Paul Milward was a 53 year old man who suffered from Huntington disease and lived at a residential aged care facility.

His care plan required that he be given soft food and that he be on supervision while eating, due to his risk of choking. On 31 August 2015, Mr Wilward was found dead on his bed after choking on his breakfast.


Mr Milward resided at an aged care facility ('the Facility). He had a history of depression, gastro-oesophageal reflux disease and asthma. He also had Huntington's disease, requiring assistance with daily activities like mobility. He also required supervision when eating because he was at risk of choking on food. His care plan required that he be on a minced moist diet and thin fluids.

At around 8am on 31 August 2015, Mr Milward was served breakfast including bread. He was left alone in his room to eat with the door shut. The inquest heard that this was because he did not like to be disturbed when eating. It also heard that Mr Milward had a history of aggressive and sometimes, uncooperative behaviour due to the effects of his Huntington's disease. Approximately two hours later, he was found without any movement and a piece of bread in his mouth. He was confirmed dead shortly after, aged 53. An autopsy revealed that he died due to choking.

In February 2016, the Public Advocate of Queensland published a report that stated that lack of compliance with mealtime management plans and the issue of non-supervision are the two key factors leading to choking deaths. The Public Advocate was given leave to appear before the Coroners Court where it made submissions to this effect in regard to the case of Mr Milward.

Submissions of Independent Expert

An independent expert acknowledged the difficulties that would have been experienced by staff in caring for Mr Milward. She noted that it would have been hard for staff to carry out care plan interventions if Mr Milward did not want them to occur. However, she opined that Mr Milward's care was negatively impacted by staff not complying with his care plan. She also stated that it was 'unacceptable' that Mr Milward's carer took two hours between serving him breakfast and returning to check on him. She recommended mandatory annual training for staff on modified diets for residents and education on the importance of providing supervision to such residents.

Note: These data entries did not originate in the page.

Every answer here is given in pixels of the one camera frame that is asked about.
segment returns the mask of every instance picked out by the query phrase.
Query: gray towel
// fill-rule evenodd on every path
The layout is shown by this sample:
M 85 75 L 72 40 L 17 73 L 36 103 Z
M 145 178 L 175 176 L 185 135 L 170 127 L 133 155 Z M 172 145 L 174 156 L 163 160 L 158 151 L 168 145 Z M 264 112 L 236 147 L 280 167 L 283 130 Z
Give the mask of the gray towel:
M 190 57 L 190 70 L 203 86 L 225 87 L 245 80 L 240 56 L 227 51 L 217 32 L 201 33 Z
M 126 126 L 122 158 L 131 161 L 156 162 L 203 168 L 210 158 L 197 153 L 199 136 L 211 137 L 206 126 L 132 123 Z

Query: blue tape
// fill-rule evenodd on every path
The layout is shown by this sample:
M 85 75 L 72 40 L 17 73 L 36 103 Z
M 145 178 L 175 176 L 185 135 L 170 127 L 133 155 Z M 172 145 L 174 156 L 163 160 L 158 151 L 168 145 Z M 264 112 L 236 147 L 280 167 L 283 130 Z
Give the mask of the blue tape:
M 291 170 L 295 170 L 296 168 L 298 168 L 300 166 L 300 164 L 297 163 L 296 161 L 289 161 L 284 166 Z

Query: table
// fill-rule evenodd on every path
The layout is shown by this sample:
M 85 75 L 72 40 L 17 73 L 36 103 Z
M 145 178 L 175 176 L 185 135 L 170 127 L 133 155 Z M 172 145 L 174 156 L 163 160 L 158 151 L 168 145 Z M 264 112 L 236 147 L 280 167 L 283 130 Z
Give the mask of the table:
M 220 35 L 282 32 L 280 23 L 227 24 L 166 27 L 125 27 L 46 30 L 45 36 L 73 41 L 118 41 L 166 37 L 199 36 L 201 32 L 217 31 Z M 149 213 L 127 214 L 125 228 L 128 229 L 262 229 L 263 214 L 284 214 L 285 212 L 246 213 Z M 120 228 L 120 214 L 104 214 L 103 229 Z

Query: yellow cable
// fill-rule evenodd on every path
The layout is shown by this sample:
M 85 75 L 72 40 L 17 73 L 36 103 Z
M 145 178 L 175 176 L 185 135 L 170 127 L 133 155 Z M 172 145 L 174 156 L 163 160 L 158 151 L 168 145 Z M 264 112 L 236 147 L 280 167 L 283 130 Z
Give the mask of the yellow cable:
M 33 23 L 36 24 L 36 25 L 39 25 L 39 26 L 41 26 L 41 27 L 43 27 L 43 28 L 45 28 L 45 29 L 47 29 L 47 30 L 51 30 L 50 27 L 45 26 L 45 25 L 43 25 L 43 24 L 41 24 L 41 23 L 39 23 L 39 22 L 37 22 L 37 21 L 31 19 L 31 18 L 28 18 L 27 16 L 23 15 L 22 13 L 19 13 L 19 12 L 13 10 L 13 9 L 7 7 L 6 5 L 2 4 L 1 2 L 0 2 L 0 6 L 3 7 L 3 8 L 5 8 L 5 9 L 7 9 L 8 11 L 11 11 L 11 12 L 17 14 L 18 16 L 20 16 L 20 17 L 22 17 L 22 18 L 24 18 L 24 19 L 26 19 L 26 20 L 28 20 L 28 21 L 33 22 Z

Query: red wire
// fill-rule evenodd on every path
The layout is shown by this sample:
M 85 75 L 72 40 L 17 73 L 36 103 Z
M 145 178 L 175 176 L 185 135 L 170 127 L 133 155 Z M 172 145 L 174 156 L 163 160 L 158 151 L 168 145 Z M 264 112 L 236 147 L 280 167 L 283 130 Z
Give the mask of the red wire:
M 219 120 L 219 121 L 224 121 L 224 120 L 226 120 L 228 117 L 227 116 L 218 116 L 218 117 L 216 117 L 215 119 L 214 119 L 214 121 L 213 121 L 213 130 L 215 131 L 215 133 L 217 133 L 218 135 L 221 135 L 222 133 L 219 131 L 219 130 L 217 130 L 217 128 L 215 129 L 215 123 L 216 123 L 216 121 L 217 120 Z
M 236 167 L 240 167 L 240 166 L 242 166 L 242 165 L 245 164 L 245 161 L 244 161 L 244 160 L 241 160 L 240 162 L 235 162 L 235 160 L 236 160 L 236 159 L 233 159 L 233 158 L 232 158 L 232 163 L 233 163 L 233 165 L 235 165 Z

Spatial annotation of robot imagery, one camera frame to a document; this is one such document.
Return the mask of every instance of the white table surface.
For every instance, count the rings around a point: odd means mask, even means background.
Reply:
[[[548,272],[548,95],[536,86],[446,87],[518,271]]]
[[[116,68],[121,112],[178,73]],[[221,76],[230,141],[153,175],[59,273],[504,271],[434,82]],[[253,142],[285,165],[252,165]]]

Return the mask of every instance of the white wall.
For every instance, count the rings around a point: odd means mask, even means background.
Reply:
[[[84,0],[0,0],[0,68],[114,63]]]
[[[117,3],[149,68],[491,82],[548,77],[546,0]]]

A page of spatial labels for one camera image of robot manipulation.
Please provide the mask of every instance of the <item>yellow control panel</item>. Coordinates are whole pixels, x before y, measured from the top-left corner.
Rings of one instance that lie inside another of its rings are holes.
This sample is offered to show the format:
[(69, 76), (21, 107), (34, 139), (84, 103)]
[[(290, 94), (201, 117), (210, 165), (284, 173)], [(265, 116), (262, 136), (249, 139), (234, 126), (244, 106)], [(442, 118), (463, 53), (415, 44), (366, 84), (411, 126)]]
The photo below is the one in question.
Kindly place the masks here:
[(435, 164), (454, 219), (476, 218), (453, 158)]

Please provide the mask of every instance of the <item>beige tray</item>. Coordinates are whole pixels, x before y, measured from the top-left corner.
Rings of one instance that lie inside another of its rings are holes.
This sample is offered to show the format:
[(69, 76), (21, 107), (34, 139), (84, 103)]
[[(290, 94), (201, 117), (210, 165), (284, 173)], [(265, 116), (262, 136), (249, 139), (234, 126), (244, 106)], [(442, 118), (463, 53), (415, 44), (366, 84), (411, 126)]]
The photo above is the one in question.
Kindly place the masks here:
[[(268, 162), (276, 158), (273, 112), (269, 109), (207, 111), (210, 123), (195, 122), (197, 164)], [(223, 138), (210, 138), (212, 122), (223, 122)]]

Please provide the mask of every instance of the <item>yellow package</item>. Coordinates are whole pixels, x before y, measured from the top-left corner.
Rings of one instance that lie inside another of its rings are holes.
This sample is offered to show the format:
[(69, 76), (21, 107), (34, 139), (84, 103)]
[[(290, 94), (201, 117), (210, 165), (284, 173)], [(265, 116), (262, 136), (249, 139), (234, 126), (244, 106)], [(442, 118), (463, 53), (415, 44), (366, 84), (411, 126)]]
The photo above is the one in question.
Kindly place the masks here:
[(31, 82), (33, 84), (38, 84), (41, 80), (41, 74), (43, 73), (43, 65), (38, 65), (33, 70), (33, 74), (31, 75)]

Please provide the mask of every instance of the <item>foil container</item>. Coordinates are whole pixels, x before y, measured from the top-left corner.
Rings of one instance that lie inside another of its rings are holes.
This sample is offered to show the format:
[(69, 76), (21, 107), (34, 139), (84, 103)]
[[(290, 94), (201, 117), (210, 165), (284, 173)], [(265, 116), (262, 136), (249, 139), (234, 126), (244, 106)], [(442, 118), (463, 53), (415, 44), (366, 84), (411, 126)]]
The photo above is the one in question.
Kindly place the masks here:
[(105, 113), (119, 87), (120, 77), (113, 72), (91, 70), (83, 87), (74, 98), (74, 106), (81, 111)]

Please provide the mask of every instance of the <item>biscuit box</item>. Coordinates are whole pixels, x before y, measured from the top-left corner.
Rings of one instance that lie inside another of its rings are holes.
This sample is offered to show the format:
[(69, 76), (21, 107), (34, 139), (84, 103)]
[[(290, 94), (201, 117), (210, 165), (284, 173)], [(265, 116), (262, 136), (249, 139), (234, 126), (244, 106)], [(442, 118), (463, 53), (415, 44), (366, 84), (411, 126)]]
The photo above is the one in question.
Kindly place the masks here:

Submission of the Facility

The Facility submitted that compliance with Mr Milward's mealtime management plan was potentially a result of the staff members' fear and inability to manage his behaviour. It submitted that it had changes to its operation and policies as a result of Mr Milward's death including mandatory training of staff and assessment of the supervision requirements of residents.

Findings and Recommendations

The Deputy State Coroner found that the deceased was a difficult resident to manage given his cognitive impairment, challenging behaviour and physical difficulties. It was 'apparent', the Deputy State Coroner stated, that the staff member who served breakfast to the deceased, was attempting to balance his needs for safety and autonomy. However, he also found that his food intake plan was not strictly applied.

The Deputy State Coroner made the following recommendations:

  1. That choking deaths of persons with disability and in care, be specifically acknowledged as a systemic issue and that strategies to address it be built into the NDIS (National Disability Insurance Scheme) quality assurance and reporting framework;
  2. That all staff involved in the provision of care to persons in residential care be informed of changes to their care plans prior to the commencement of their shift;
  3. That residents' care plans be reviewed at least every three months and sooner if circumstances change;
  4. That residents with swallowing difficulty undergo regular medical examinations to assess their respiratory health.